Task goal: From the entries that follow, gather each line holding the word "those".

Extracted data entries
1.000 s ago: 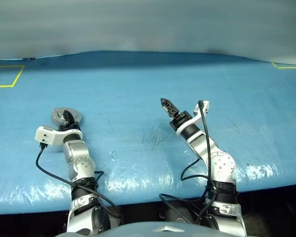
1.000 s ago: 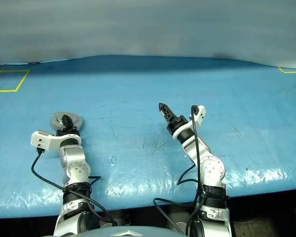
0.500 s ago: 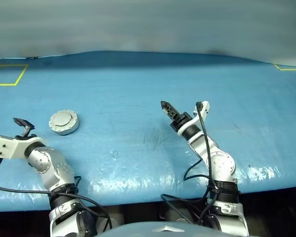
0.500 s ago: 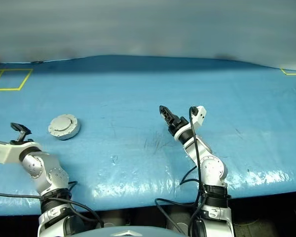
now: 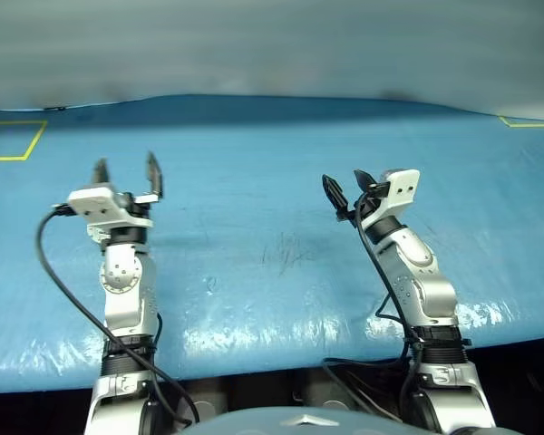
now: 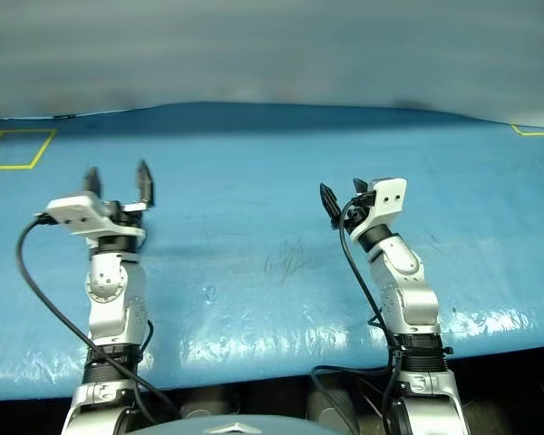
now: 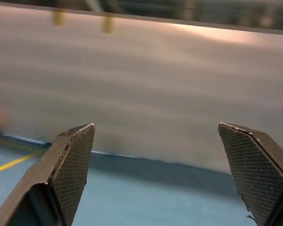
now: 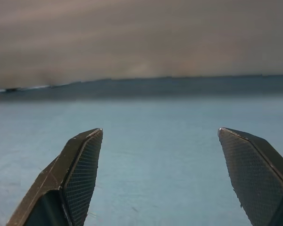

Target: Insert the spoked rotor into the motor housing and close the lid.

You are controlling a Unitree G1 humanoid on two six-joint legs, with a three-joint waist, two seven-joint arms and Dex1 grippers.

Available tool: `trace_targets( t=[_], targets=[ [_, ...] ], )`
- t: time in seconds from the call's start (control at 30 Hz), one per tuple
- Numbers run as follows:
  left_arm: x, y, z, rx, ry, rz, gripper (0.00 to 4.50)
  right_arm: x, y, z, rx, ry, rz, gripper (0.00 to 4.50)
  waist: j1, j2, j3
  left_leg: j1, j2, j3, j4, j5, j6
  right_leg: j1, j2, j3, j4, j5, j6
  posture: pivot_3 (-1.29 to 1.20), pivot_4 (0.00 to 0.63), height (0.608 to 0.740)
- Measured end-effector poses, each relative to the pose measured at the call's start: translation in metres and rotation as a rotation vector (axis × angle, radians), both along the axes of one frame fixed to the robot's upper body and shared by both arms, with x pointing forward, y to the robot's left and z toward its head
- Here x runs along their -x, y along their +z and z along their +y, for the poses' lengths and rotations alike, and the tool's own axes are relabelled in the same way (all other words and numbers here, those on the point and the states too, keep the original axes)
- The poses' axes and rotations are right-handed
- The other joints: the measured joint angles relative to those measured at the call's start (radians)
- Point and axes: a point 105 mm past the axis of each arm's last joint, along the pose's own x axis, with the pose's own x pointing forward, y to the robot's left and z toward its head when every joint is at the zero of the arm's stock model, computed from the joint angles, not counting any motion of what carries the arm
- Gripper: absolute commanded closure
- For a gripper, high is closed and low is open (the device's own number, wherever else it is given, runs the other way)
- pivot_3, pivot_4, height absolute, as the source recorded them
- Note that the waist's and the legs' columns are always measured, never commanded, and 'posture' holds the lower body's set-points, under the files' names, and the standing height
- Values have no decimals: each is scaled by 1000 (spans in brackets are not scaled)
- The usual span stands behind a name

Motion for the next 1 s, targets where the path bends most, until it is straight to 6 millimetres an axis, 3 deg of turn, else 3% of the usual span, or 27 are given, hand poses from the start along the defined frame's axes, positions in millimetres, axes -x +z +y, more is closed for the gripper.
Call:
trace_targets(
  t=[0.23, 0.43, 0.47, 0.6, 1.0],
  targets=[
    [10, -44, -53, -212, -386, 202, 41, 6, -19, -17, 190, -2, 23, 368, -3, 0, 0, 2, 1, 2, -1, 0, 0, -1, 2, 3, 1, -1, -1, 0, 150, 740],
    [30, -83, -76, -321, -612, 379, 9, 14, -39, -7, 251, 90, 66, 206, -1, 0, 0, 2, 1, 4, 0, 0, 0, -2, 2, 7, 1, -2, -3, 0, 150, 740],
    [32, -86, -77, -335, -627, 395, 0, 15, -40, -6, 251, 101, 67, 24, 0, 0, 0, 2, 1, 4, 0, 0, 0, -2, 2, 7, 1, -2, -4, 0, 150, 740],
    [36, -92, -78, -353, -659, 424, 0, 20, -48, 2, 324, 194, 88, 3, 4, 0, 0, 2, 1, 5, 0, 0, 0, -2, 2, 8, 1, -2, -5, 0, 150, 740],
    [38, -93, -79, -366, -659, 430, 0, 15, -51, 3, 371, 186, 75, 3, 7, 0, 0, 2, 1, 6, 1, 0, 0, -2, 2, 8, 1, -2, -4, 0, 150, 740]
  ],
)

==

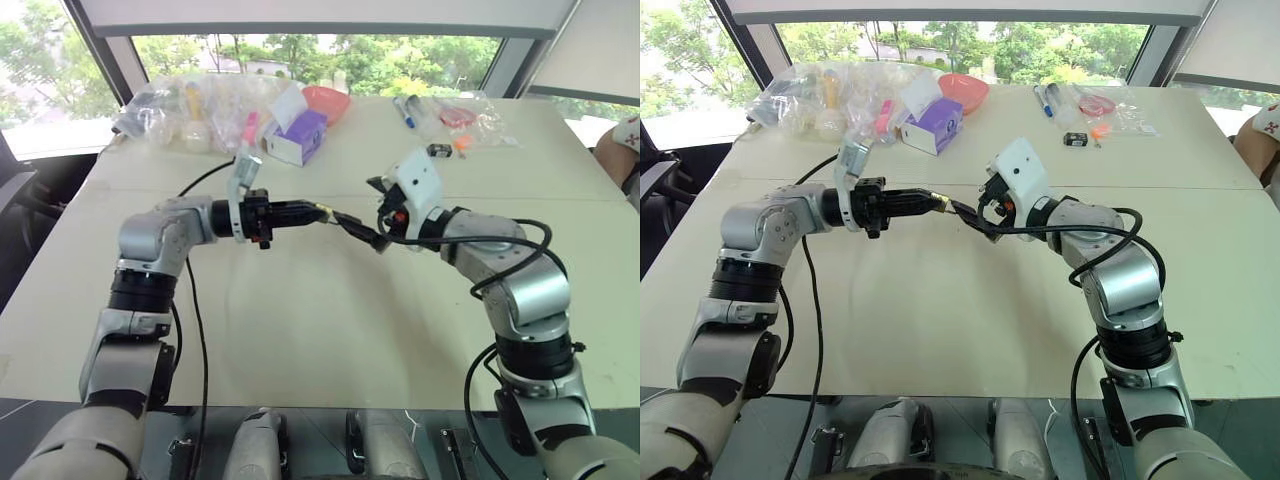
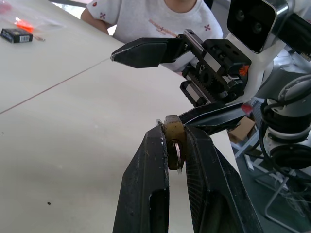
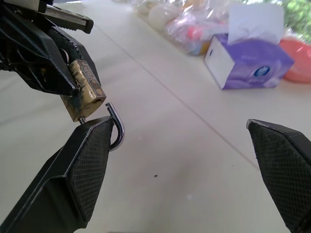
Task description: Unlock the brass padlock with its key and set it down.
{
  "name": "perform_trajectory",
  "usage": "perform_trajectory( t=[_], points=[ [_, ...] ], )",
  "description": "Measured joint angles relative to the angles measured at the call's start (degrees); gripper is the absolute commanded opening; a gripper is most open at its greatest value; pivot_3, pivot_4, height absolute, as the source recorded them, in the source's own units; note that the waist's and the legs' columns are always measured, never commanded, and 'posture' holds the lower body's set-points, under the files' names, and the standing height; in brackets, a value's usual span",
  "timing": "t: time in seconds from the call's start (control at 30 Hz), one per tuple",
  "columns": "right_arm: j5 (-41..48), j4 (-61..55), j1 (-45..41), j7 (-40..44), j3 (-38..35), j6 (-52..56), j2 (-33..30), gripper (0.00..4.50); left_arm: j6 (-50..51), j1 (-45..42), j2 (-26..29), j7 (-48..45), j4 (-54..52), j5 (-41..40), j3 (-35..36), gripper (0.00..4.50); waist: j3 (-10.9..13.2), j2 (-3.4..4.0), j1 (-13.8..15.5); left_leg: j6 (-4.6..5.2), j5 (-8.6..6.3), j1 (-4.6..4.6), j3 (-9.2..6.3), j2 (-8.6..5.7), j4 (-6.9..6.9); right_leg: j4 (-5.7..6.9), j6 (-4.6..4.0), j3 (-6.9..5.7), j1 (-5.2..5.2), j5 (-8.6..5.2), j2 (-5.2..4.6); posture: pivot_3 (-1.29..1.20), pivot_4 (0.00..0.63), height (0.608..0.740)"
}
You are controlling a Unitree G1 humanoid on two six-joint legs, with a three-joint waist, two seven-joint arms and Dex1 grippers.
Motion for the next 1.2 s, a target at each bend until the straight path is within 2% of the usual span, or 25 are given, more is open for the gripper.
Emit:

The answer:
- Here x runs along their -x, y along their +z and z along their +y, for the poses' lengths and rotations alike, and the tool's own axes are relabelled in the same way (all other words and numbers here, those on the point and the states too, keep the original axes)
- The other joints: the measured joint angles relative to those measured at the call's start (radians)

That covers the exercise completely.